There is some confusion among online businesses over how PayPal payment acceptance relates to PCI DSS compliance. You may have heard that by using PayPal, your business is not subject to the PCI DSS.
The truth is, even accepting PayPal payments requires you to be PCI DSS compliant. In this scenario, it is helpful to think of PayPal as a third party payment processor. Even though they are ultimately receiving, processing, transmitting and storing the payment card account data, as a merchant your business is the one accepting that information and you are responsible for the actions of all third party service providers acting on your behalf.
By integrating with PayPal in order to sell your goods and services, your online environment does have the ability to affect the security of the payment process/transaction.
PayPal and Self Assessing PCI Compliance
The good news?
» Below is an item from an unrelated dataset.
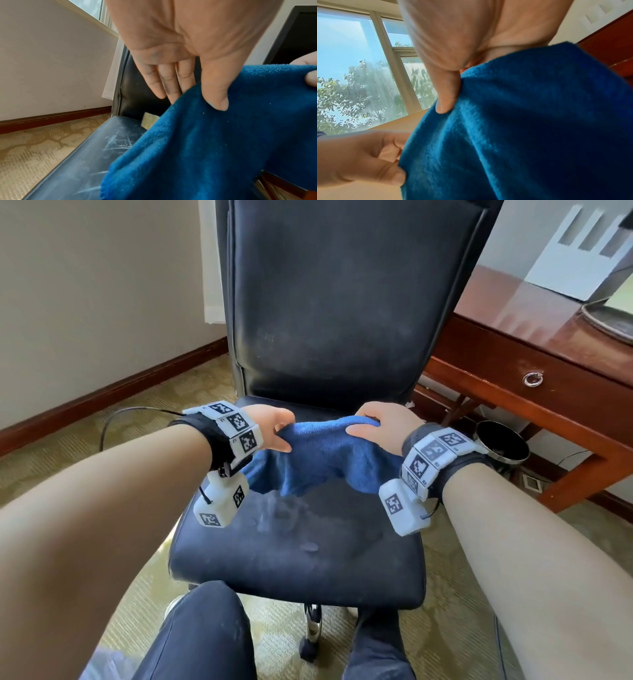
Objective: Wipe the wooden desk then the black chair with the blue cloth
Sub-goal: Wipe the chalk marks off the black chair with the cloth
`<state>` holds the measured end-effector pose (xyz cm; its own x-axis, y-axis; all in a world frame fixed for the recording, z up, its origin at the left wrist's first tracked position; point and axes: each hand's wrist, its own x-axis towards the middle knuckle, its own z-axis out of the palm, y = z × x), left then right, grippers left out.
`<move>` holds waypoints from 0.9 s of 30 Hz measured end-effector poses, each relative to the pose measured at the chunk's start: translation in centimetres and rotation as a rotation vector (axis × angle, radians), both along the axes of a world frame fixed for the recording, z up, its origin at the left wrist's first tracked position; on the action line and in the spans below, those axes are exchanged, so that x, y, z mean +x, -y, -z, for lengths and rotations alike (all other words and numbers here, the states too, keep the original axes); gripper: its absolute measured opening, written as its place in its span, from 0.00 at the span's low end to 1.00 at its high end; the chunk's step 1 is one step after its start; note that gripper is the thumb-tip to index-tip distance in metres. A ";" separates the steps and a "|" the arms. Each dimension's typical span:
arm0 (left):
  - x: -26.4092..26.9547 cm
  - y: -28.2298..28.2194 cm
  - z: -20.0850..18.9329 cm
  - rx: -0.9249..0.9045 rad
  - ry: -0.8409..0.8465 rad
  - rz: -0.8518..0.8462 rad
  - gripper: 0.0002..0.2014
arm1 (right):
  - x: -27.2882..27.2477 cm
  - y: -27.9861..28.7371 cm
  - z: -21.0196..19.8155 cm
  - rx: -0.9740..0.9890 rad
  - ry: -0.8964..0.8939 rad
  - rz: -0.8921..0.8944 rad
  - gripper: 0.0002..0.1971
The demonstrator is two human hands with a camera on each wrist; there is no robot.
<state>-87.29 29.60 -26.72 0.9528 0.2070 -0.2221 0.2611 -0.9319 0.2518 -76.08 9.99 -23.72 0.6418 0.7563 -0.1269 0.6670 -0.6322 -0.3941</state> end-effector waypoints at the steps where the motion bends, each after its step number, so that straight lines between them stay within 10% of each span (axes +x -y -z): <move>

Using a PCI DSS compliant third party service provider (PayPal, Authorize.net, etc.) for all acceptance, processing and storage of your customers’ payment card account data does limit your scope of compliance assessment.
And, if your e-commerce business accepts less than 1M Mastercard or Visa card payments per year, then you can self-assess your compliance rather than hiring a PCI Qualified Security Assessor (QSA) or investing in PCI Internal Security Assessor (ISA) certification for one of your own team, to complete your compliance validation.
When is SAQ- A Applicable?
Even though it does not itself receive the account data, your online environment is in scope for PCI DSS because of its potential to impact how that account data is transmitted.
If all elements of the payment page are sent from PayPal or any other PCI DSS-compliant third-party service provider (TPSP), then you can validate your merchant compliance using the Self-Assessment Questionnaire (SAQ) A.
The key here is the phrase “all elements”. The payment page is the web-based user interface, displayed in the consumer browser, that shows the fields or elements the consumer enters their payment card account data into. SAQ A requires that all elements of that payment page originate only and directly from a PCI DSS compliant TPSP or payment processor.
Note that a payment page may be a single hosted payment page displaying all card data capture fields, such as when your website fully redirects the cardholder away from your website to the TPSP or payment processor’s hosted payment page. It may also be a single form or instance, displaying all card data capture elements, in an inline frame or iFrame.
That payment page iFrame may be embedded in your website’s non-payment ‘parent’ page or displayed as a pop-up iFrame or Lightbox shown ‘in front of’ your website’s non-payment ‘parent’ page. The payment page can also be rendered as multiple individual TPSP or payment processor’s hosted iFrames, one for each card data element. PayPal Advanced Card Fields or PayPal Braintree Hosted Fields are examples of this type of payment page integration.
When is SAQ- A Not Applicable?
Even though it does not itself receive the account data, your online environment is in scope for if any element of a payment page delivered to consumer browser originates from your website, then you cannot use SAQ A.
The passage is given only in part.